I have four hours left and those are my results. lol


----------



## CourtneyB (Jul 31, 2010)

shelbster18 said:


> I have four hours left and those are my results. lol


Please girl, I have 45 hours left, I could go the same way as you. It all depends on which guys vote and what they prefer.

If anyone who is already accepted wants to know my username, let me know. Maybe you can vote for me?  hahaha


----------



## shelbster18 (Oct 8, 2011)

CourtneyB said:


> Please girl, I have 45 hours left, I could go the same way as you. It all depends on which guys vote and what they prefer.


Don't say that.  I'm sure you'll do better than me. lol My results are getting even worse. :duck


----------



## I wish i was normal (May 28, 2012)

99% of others at least have SOME "beautiful" votes. Look at mine lol. How can i be fairly evenly split across "Hmmm OK", "No" and "Absolutely Not", yet so emphatically not beautiful?


----------



## CourtneyB (Jul 31, 2010)

shelbster18 said:


> Don't say that.  I'm sure you'll do better than me. lol My results are getting even worse. :duck


So are mine. After I posted that screencap it went down even more.


----------



## lettersnumbers (Apr 15, 2012)

I think I'll try it to find out if I'm beautiful!!


----------



## CourtneyB (Jul 31, 2010)

lettersnumbers said:


> I think I'll try it to find out if I'm beautiful!!


It's nerve-wracking, honestly :teeth
Back to where it was (looks like barely "out"...? :stu)


----------



## ravens (Aug 31, 2011)

I've already been voted out but here's what it was the last time I looked at it.


----------



## Leumak (Sep 13, 2012)

that site scare me, lol


----------



## Ventura (May 5, 2009)

That site is degrading, anyone who needs to post in there :<


----------



## laura024 (Aug 11, 2006)

This site is so shallow. Not exactly great for everyone's self esteem.


----------



## RelinquishedHell (Apr 10, 2012)

I have managed to infiltrate the enemy base.


----------



## Twelve Keyz (Aug 28, 2011)

^ lol this dude. you are now officially a douche


----------



## I wish i was normal (May 28, 2012)

On my 3rd profile, with my 3rd different picture, and quite clearly going to be voted out for the 3rd time. Time to just accept that i'm not their idea of "beautiful" and deal with it!


----------



## Twelve Keyz (Aug 28, 2011)

honestly, it's pretty screwed up that people are this shallow. But I don't know what to make of this site. On one hand, it lets you to find out what most people really think of your appearance. On the other hand, this site can be downright dangerous for people who are insecure about their looks. It could easily push them over the edge.

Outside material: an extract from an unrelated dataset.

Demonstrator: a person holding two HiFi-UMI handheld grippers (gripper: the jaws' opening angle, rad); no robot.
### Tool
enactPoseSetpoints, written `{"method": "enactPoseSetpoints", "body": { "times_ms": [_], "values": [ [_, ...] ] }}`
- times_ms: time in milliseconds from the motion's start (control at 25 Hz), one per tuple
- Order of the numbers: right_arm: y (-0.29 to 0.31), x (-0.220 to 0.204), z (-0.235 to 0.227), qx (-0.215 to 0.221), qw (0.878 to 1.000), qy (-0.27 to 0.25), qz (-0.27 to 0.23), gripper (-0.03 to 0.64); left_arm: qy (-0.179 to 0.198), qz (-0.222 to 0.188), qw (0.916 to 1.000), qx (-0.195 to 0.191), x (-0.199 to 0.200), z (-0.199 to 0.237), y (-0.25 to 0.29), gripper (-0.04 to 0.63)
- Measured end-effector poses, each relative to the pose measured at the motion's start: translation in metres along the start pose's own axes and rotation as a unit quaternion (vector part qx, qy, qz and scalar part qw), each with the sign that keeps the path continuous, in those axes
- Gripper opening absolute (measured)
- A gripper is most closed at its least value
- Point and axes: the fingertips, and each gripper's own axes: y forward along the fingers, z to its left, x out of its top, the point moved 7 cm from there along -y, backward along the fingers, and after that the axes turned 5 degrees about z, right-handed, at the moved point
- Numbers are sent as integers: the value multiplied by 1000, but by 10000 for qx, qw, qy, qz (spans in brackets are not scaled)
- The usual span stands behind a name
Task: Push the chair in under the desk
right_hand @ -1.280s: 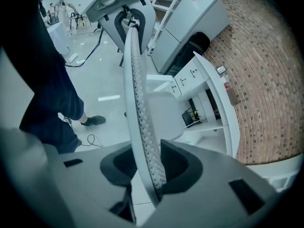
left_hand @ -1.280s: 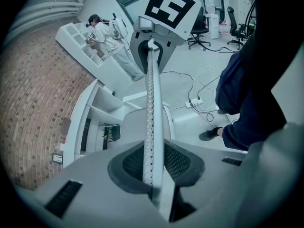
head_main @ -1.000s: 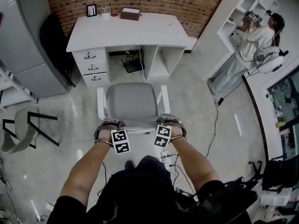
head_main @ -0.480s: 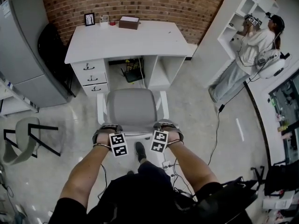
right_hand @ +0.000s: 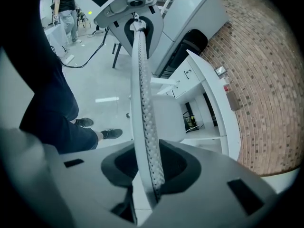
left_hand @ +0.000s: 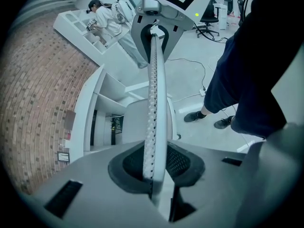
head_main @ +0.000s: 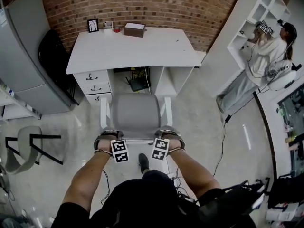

I'm curious but I don't think it's worth the risk. I don't need that kind of damage to my self-esteem :no


----------



## ohgodits2014 (Mar 18, 2011)

Screw all those people. Christina Aguilera thinks you're beautiful and her opinion is the only one that counts.


----------



## RelinquishedHell (Apr 10, 2012)

Twelve Keyz said:


> ^ lol this dude. you are now officially a douche


I don't use feminine hygiene products. What are you talking about :con


----------



## elvin jones (Dec 12, 2011)

CourtneyB said:


> It's nerve-wracking, honestly :teeth
> Back to where it was (looks like barely "out"...? :stu)


You're courtneyomg aren't you? I totally voted you in. SAS members gotta stick together haha.


----------



## KramersHalfSister (May 3, 2012)

Damn, not trying to be judgmental but I can't believe so many of you people are even signing up to this site and letting these shallow nobodies dictate how attractive you are. Do you honestly give a flying fuk what those type of people think about you? If you're comfortable in your own skin then your opinion of yourself should be the ONLY one that matters. Damn what anybody else thinks.


----------



## shelbster18 (Oct 8, 2011)

Haha, I didn't get in. My results were horrible.


----------



## elvin jones (Dec 12, 2011)

KramersHalfSister said:


> Damn, not trying to be judgmental but I can't believe so many of you people are even signing up to this site and letting these shallow nobodies dictate how attractive you are. Do you honestly give a flying fuk what those type of people think about you?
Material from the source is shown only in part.